» What you have to do
Count the lines in the listing below that contain the word "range" and report that number alone.

» Stored data
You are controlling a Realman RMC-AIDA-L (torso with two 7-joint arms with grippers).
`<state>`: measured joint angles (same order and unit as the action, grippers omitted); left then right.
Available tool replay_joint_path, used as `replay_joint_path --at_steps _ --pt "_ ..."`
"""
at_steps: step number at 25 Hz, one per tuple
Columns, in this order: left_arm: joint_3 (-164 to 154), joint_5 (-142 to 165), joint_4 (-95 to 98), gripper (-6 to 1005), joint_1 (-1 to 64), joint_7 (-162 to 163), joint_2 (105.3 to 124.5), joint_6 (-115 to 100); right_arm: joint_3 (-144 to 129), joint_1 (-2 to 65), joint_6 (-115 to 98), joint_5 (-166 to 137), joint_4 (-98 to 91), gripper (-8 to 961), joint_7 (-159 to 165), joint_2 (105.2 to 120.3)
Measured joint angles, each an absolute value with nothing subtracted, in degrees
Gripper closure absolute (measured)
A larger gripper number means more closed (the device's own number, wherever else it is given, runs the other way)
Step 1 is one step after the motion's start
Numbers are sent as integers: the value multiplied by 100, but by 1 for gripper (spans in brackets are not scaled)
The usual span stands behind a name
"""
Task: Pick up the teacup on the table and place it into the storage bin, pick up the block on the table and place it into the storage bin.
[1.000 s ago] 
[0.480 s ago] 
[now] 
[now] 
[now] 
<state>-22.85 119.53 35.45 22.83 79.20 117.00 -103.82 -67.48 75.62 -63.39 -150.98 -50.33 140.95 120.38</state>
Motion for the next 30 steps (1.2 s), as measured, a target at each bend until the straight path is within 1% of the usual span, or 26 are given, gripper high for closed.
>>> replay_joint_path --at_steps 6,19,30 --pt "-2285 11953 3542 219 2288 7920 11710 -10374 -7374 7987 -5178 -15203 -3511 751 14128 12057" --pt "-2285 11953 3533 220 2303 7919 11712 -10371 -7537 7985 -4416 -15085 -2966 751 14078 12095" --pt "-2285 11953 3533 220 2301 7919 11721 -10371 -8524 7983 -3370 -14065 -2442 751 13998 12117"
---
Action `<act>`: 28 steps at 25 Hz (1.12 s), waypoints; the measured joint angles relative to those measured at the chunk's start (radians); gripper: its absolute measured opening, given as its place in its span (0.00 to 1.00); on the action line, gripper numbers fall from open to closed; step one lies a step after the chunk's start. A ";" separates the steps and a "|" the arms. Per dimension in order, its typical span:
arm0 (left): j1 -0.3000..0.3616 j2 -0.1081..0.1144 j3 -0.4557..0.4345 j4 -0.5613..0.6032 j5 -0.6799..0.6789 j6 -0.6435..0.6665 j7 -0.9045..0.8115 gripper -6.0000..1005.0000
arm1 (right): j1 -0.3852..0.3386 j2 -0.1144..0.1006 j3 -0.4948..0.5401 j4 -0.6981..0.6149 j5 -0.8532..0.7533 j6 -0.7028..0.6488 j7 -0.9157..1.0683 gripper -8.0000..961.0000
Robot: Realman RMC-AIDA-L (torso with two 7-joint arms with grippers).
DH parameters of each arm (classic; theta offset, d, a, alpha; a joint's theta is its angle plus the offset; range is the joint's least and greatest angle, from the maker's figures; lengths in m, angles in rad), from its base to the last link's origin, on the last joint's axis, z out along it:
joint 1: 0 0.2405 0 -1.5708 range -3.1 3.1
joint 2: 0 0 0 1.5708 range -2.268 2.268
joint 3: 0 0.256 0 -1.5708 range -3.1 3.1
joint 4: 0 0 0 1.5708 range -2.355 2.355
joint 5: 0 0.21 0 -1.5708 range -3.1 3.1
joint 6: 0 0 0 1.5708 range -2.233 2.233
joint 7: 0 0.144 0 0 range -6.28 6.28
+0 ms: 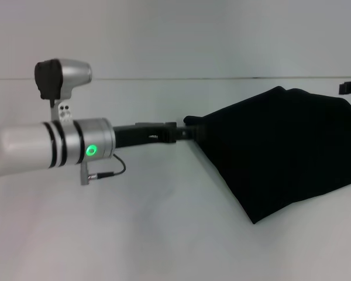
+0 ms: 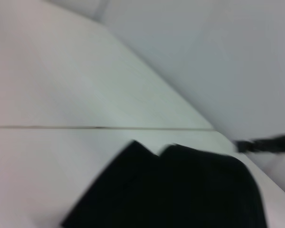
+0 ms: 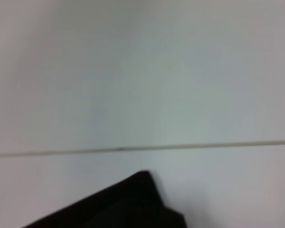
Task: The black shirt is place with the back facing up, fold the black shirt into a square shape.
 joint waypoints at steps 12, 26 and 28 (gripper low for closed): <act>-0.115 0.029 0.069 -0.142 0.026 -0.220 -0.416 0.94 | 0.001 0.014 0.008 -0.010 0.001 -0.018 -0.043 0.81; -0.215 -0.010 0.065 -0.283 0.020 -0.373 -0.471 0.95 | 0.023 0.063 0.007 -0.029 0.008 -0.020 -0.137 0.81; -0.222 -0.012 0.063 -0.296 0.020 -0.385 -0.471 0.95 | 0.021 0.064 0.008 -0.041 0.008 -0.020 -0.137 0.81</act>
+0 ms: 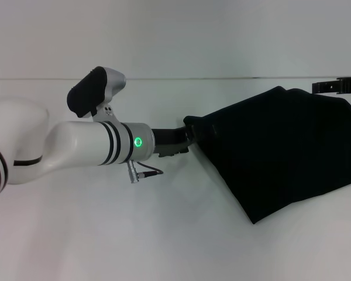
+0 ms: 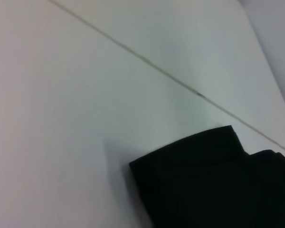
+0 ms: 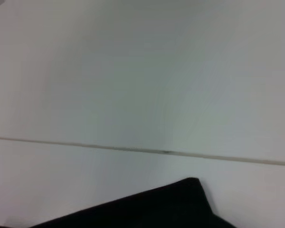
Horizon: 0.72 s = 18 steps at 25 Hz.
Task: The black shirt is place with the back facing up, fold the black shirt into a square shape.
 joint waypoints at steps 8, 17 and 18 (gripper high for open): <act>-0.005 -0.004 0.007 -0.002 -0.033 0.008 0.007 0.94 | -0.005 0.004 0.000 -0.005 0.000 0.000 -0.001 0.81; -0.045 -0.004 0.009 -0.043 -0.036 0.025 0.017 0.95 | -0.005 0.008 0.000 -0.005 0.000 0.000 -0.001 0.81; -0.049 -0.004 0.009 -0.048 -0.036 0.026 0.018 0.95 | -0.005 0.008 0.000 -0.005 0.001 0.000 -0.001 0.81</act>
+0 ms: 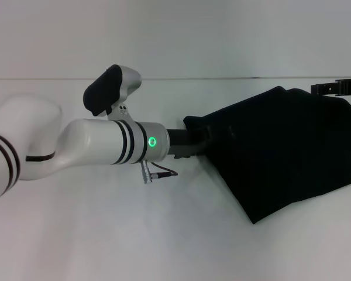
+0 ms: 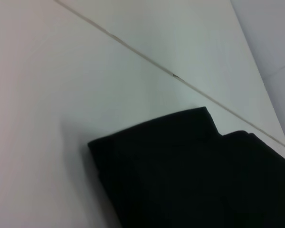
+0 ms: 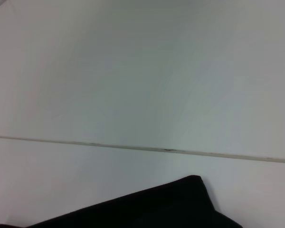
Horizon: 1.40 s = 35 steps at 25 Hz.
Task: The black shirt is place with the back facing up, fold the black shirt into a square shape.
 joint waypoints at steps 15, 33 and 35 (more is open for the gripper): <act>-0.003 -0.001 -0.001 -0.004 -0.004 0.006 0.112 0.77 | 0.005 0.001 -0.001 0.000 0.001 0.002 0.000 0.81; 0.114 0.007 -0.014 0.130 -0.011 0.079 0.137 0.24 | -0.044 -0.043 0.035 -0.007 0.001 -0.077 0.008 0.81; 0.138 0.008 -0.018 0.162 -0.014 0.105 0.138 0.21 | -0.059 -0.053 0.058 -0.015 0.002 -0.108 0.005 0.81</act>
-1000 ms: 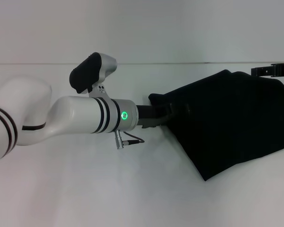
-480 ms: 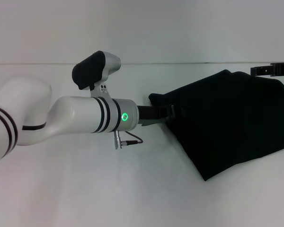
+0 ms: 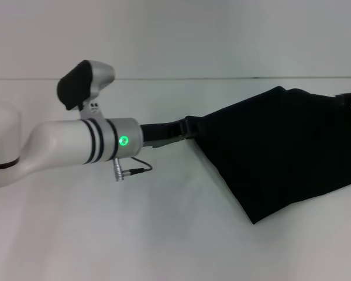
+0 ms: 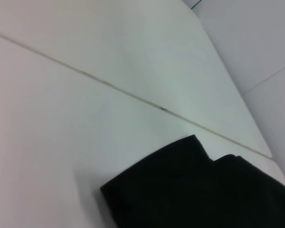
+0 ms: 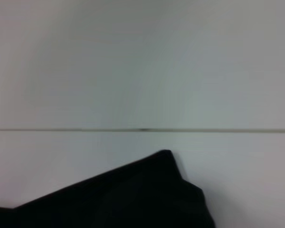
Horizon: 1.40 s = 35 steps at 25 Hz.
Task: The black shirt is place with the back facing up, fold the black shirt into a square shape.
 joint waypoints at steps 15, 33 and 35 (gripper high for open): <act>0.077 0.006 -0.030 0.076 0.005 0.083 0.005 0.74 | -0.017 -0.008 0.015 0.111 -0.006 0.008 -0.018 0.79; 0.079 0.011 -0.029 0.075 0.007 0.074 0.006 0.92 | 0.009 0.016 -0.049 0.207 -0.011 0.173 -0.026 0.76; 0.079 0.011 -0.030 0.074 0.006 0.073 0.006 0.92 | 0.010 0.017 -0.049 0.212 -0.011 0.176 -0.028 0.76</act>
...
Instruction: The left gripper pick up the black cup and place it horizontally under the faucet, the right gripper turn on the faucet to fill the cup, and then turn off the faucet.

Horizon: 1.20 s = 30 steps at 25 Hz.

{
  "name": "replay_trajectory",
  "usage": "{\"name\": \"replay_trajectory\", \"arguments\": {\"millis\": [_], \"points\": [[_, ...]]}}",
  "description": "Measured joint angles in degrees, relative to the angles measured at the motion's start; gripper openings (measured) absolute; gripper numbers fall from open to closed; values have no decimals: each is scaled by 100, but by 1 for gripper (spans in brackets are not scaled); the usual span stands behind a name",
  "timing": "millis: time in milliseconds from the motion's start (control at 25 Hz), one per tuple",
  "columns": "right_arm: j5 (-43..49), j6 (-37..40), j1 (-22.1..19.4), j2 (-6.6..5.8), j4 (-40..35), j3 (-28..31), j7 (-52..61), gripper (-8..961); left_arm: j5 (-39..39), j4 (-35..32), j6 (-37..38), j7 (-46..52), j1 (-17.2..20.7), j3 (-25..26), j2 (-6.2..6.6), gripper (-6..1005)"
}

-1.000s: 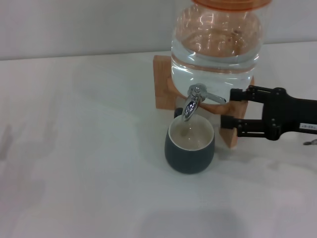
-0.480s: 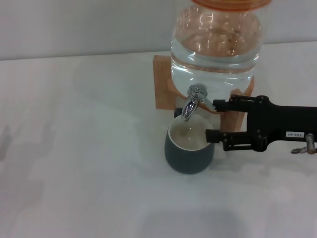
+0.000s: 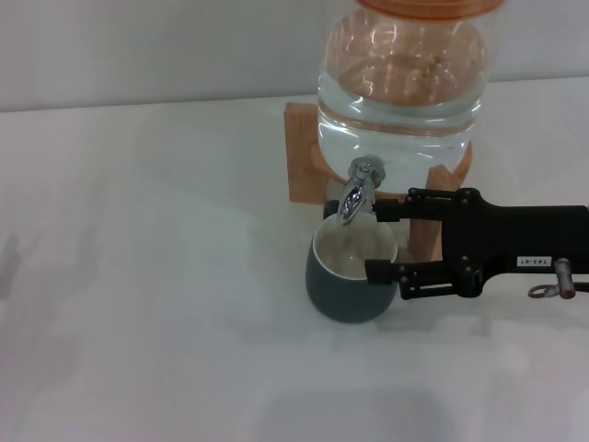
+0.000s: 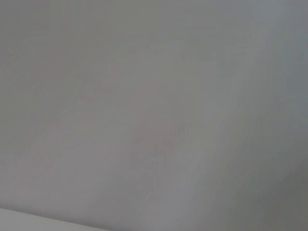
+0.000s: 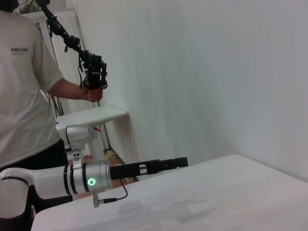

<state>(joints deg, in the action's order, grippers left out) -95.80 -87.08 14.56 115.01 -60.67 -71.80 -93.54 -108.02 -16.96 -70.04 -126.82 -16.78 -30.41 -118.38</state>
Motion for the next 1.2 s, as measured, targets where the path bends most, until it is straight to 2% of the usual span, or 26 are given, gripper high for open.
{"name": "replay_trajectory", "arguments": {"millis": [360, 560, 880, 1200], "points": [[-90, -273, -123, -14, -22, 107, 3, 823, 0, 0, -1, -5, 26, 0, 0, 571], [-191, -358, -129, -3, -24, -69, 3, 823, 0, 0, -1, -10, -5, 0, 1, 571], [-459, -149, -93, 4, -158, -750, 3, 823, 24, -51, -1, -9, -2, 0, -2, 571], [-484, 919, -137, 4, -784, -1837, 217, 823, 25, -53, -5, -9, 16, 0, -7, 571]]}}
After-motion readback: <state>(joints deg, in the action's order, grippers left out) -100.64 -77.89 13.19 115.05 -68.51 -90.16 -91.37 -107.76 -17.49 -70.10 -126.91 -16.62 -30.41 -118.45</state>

» Exercise result
8